Re: [PATCH v5 5/6] sched/fair: Allow load balancing between CPUs of identical capacity

From: Christian Loehle

Date: Tue Jun 23 2026 - 03:46:17 EST


On 6/23/26 08:20, Vincent Guittot wrote:
> On Tue, 23 Jun 2026 at 01:55, Ricardo Neri
> <ricardo.neri-calderon@xxxxxxxxxxxxxxx> wrote:
>>
>> sched_balance_find_src_rq() avoids selecting a runqueue with a single
>> running task as busiest if doing so results in migrating the task to a
>> CPU with less than ~5% of extra capacity. It also unintentionally
>> prevents migrations between CPUs of identical capacity.
>>
>> When CONFIG_SCHED_CLUSTER is enabled, load should be balanced across
>> clusters of CPUs with the same capacity. Allowing migration between CPUs
>> of identical capacity is necessary to meet this goal.
>>
>> Use arch_scale_cpu_capacity() to reflect architectural capacity, excluding
>
> capacity_of() reflects not only RT and irq pressure but also thermal
> pressure or system frequency capping.
> If dst cluster is under thermal mitigation but the source cluster is
> not, we probably shouldn't spread tasks across both clusters.
> Have you considered using get_actual_cpu_capacity() instead of
> arch_scale_cpu_capacity() ?

Replacing arch_scale_cpu_capacity() with get_actual_cpu_capacity()
would make the == comparison below very unlikely to be true FWIW.
I think it's fine like that, I will prepare a follow-up anyway to make
it work for our "almost equal capacity" cluster systems and then also
consider switching to get_actual_cpu_capacity() since we include a margin
anyway.

>
>> runtime reductions due to side activity or thermal pressure.

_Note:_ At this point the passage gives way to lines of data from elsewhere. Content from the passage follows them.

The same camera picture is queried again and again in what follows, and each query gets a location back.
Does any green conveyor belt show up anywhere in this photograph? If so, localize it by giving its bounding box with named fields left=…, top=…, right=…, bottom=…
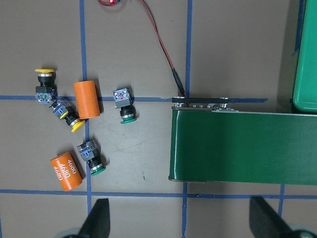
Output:
left=169, top=97, right=317, bottom=185

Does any green push button red contact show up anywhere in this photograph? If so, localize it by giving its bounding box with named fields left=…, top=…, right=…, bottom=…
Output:
left=113, top=88, right=137, bottom=124

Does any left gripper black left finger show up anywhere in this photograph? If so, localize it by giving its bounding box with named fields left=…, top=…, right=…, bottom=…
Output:
left=78, top=198, right=110, bottom=238

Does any orange cylinder marked 4680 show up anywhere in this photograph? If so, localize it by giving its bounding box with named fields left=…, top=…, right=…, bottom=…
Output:
left=50, top=152, right=82, bottom=191

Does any yellow push button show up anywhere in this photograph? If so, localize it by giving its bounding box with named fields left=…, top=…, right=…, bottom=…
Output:
left=35, top=68, right=57, bottom=104
left=49, top=99, right=85, bottom=133

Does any green push button blue contact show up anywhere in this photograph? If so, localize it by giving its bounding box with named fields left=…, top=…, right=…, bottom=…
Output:
left=77, top=140, right=106, bottom=176

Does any plain orange cylinder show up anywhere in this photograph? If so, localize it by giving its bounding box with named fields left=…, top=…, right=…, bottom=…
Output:
left=73, top=80, right=100, bottom=119

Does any red black power cable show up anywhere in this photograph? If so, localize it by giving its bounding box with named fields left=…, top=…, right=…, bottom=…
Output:
left=138, top=0, right=188, bottom=98

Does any green tray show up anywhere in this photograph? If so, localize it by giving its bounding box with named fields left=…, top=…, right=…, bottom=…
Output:
left=293, top=0, right=317, bottom=113

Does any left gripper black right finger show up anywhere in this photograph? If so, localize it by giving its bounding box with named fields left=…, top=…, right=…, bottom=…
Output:
left=249, top=196, right=296, bottom=238

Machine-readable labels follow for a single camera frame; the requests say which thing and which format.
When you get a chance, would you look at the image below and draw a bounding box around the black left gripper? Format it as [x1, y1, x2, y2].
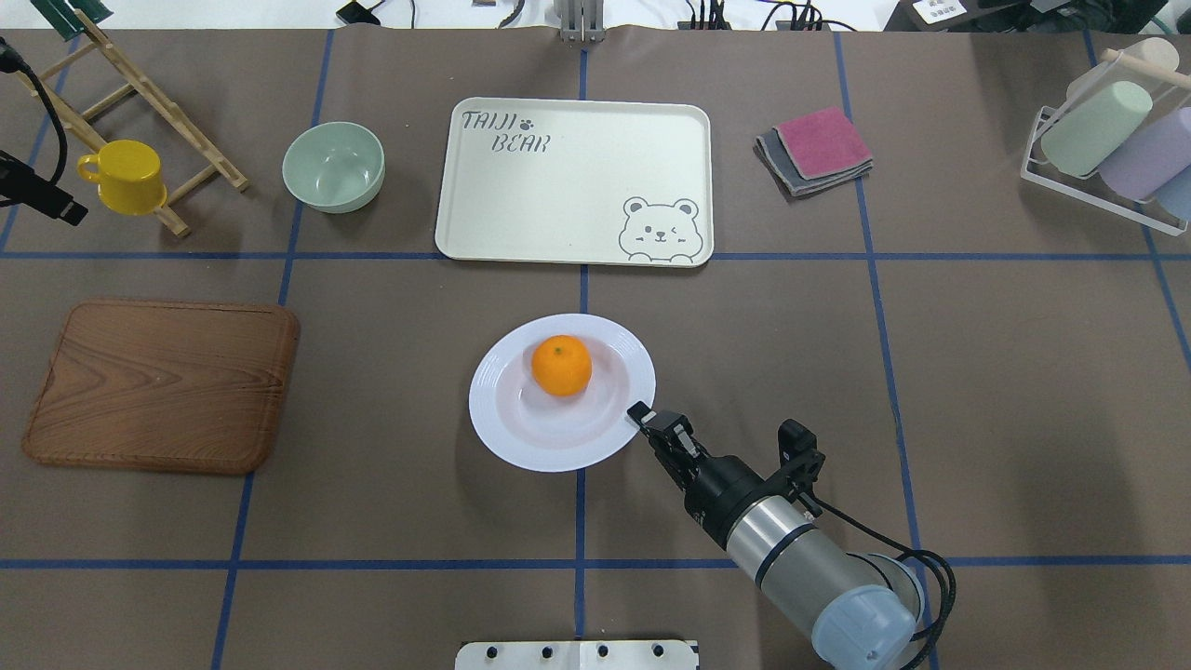
[1, 150, 88, 226]

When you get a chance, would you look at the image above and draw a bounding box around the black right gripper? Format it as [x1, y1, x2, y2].
[628, 400, 825, 550]

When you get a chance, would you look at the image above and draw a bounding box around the orange fruit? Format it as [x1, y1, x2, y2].
[530, 336, 593, 397]

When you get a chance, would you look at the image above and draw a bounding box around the white plate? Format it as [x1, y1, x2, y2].
[468, 314, 656, 474]

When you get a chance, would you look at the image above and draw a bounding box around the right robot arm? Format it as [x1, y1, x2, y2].
[628, 402, 958, 669]

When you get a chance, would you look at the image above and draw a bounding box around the cream bear tray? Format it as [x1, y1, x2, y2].
[435, 98, 715, 268]

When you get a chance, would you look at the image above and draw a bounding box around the yellow mug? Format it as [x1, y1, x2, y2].
[76, 140, 167, 217]

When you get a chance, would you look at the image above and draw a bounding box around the wooden dish rack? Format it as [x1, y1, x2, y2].
[0, 7, 250, 237]

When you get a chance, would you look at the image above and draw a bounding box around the dark green mug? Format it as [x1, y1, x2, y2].
[30, 0, 114, 40]

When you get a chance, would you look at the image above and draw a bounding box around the wooden cutting board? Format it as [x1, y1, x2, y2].
[21, 300, 301, 475]

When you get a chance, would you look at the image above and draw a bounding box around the green bowl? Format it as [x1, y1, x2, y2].
[281, 120, 386, 215]

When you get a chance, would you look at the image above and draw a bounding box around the grey cloth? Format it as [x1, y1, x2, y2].
[756, 129, 873, 198]

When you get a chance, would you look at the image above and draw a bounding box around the pink cloth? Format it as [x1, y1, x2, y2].
[774, 106, 873, 180]

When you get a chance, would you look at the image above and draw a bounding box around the small black device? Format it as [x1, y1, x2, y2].
[335, 1, 384, 25]

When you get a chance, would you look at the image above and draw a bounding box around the green plastic cup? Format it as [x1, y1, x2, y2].
[1039, 81, 1153, 179]

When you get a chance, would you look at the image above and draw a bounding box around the purple plastic cup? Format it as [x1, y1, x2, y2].
[1098, 106, 1190, 202]

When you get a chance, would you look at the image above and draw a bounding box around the blue plastic cup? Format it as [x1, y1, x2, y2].
[1154, 167, 1191, 221]

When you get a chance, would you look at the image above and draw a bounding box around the beige plastic cup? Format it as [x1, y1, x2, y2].
[1066, 37, 1180, 101]

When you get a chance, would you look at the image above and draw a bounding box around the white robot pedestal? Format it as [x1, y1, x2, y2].
[454, 639, 701, 669]

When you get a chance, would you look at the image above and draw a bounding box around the aluminium frame post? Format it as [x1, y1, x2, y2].
[553, 0, 607, 44]

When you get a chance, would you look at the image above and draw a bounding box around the white wire cup rack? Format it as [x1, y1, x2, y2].
[1019, 37, 1190, 236]

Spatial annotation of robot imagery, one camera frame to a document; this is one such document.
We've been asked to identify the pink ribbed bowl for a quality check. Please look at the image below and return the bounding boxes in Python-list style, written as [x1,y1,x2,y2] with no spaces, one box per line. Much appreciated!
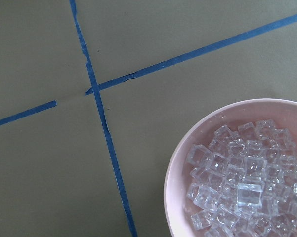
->
[164,98,297,237]

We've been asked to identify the clear ice cubes pile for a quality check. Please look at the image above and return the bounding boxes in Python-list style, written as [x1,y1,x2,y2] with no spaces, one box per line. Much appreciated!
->
[186,119,297,237]

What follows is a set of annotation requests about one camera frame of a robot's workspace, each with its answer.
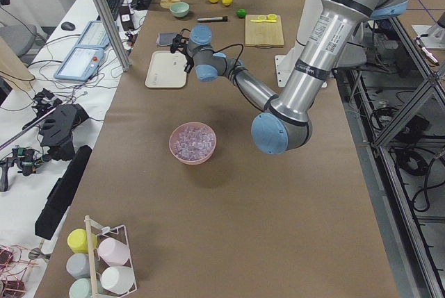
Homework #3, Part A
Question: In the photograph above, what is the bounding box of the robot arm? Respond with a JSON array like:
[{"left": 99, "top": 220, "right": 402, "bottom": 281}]
[{"left": 182, "top": 0, "right": 408, "bottom": 154}]

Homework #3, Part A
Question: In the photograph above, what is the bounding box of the clear ice cubes pile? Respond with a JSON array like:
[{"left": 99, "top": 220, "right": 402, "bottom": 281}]
[{"left": 173, "top": 126, "right": 216, "bottom": 161}]

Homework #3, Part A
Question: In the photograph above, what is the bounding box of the pink cup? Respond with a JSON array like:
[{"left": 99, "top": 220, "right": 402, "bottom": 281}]
[{"left": 97, "top": 238, "right": 130, "bottom": 266}]

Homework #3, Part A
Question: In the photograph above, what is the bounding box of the white cup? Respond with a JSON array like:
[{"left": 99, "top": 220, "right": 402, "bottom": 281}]
[{"left": 100, "top": 266, "right": 135, "bottom": 295}]

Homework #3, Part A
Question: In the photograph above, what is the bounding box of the yellow cup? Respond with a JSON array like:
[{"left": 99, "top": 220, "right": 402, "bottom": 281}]
[{"left": 67, "top": 229, "right": 88, "bottom": 254}]

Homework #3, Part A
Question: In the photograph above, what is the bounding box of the white cup rack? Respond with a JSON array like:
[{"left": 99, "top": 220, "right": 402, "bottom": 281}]
[{"left": 84, "top": 215, "right": 138, "bottom": 297}]

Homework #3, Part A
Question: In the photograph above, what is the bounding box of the grey cup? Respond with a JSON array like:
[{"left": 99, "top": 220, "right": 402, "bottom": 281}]
[{"left": 65, "top": 253, "right": 90, "bottom": 279}]

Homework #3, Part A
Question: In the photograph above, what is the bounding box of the mint cup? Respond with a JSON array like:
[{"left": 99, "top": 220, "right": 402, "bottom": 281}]
[{"left": 69, "top": 278, "right": 92, "bottom": 298}]

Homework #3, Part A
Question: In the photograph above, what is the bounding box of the pink bowl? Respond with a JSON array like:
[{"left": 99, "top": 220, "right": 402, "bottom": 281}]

Guard this
>> check with the sched_cluster_active static key so that systems without
>> cluster topology are unaffected.
>>
>> Tested-by: Christian Loehle <christian.loehle@xxxxxxx>
>> Signed-off-by: Ricardo Neri <ricardo.neri-calderon@xxxxxxxxxxxxxxx>
>> ---
>> Changes in v5:
>> * Optimized logic to identify same-arch clusters only when needed.
>> * Added Tested-by tag from Christian. Thanks!
>>
>> Changes in v4:
>> * Implemented the check for cluster with a local variable for improved
>> readability.
>>
>> Changes in v3:
>> * Reverted the inverted capacity check; the inverted form incorrectly
>> allows migrations to CPUs of slightly less capacity.
>> * Guarded the check for architectural capacity with the
>> sched_cluster_active static key.
>>
>> Changes in v2:
>> * Used arch_scale_cpu_capacity() instead of capacity_of() to ignore
>> runtime variability.
>> * Inverted the check for runtime capacity. (Christian)
>> * Reworded patch description for clarity.
>> ---
>> kernel/sched/fair.c | 9 ++++++++-
>> 1 file changed, 8 insertions(+), 1 deletion(-)
>>
>> diff --git a/kernel/sched/fair.c b/kernel/sched/fair.c
>> index e55eb019d2c9..f4eb55cad54d 100644
>> --- a/kernel/sched/fair.c
>> +++ b/kernel/sched/fair.c
>> @@ -12992,13 +12992,20 @@ static struct rq *sched_balance_find_src_rq(struct lb_env *env,
>> */
>> if (env->sd->flags & SD_ASYM_CPUCAPACITY &&
>> nr_running == 1) {
>> + bool same_arch_cluster = static_branch_unlikely(&sched_cluster_active) &&
>> + (arch_scale_cpu_capacity(env->dst_cpu) ==
>> + arch_scale_cpu_capacity(i));
>> bool smt_degraded_cap = sched_smt_active() && !is_core_idle(i);
>>
>> /*
>> * Busy SMT siblings reduce the capacity of CPU @i. Do
>> * not skip it in this case.
>> + *
>> + * CONFIG_SCHED_CLUSTER requires balancing load across clusters
>> + * of identical capacity. Use architectural capacity to ignore
>> + * runtime variability.
>> */
>> - if (!smt_degraded_cap &&
>> + if (!smt_degraded_cap && !same_arch_cluster &&
>> !capacity_greater(capacity_of(env->dst_cpu), capacity))
>> continue;
>> }
>>
>> --
>> 2.43.0
>>